[Task]
Check each line of the material for "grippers" and report how many lines have it, with nothing added.

[Dataset extract]

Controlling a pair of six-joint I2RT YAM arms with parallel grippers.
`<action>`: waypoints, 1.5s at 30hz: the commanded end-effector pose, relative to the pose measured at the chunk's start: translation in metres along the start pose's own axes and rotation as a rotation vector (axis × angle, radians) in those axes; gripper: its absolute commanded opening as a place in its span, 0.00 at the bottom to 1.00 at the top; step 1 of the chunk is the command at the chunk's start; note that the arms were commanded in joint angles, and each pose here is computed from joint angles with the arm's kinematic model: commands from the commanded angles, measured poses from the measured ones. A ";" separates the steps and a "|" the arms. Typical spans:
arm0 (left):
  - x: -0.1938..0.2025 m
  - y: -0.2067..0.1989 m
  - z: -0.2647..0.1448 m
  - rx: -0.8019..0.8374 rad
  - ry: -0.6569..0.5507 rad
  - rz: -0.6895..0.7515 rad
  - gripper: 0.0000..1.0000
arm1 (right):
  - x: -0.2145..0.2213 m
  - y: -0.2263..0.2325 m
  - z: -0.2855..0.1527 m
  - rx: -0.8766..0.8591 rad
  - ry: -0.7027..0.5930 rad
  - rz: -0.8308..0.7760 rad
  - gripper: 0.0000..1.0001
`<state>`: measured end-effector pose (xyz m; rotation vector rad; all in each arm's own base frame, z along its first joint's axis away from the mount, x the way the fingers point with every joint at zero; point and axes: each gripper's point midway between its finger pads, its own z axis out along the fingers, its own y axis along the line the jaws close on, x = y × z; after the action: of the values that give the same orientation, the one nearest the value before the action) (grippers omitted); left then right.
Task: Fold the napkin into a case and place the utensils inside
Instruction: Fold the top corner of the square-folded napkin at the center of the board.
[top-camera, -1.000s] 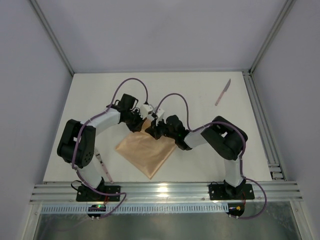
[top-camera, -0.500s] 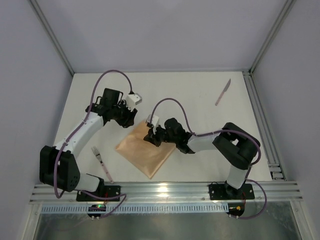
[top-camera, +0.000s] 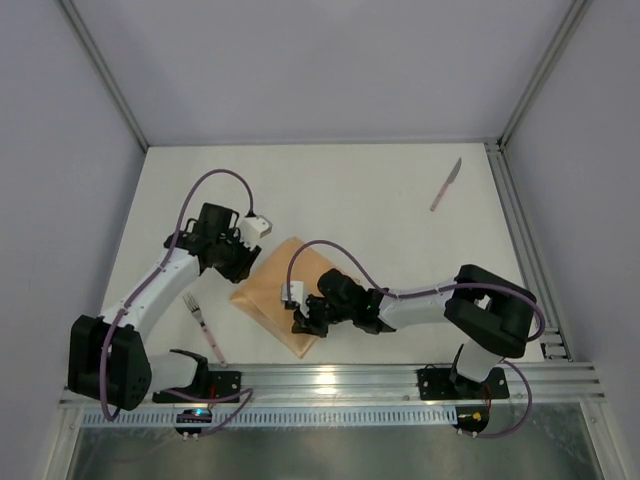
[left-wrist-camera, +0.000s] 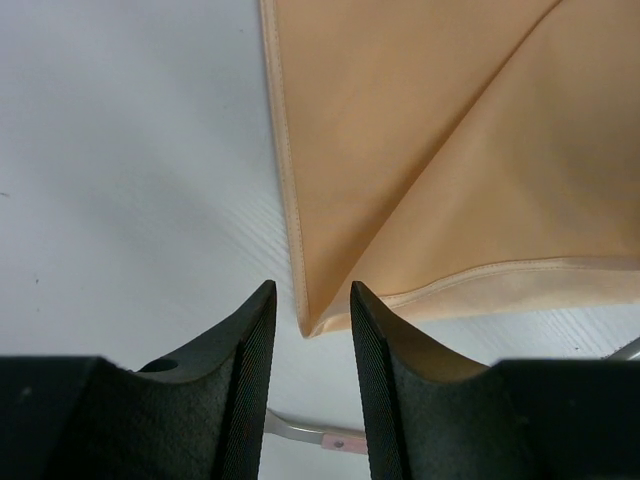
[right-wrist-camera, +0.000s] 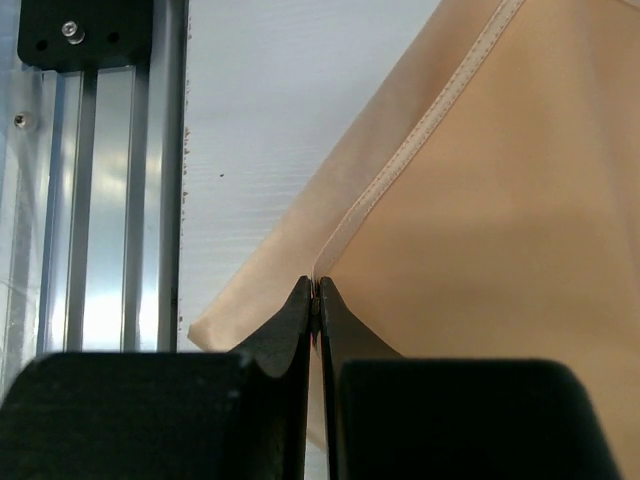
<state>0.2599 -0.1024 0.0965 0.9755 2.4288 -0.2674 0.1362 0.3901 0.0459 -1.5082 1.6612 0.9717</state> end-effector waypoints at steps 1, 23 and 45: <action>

[Exercise solution]
2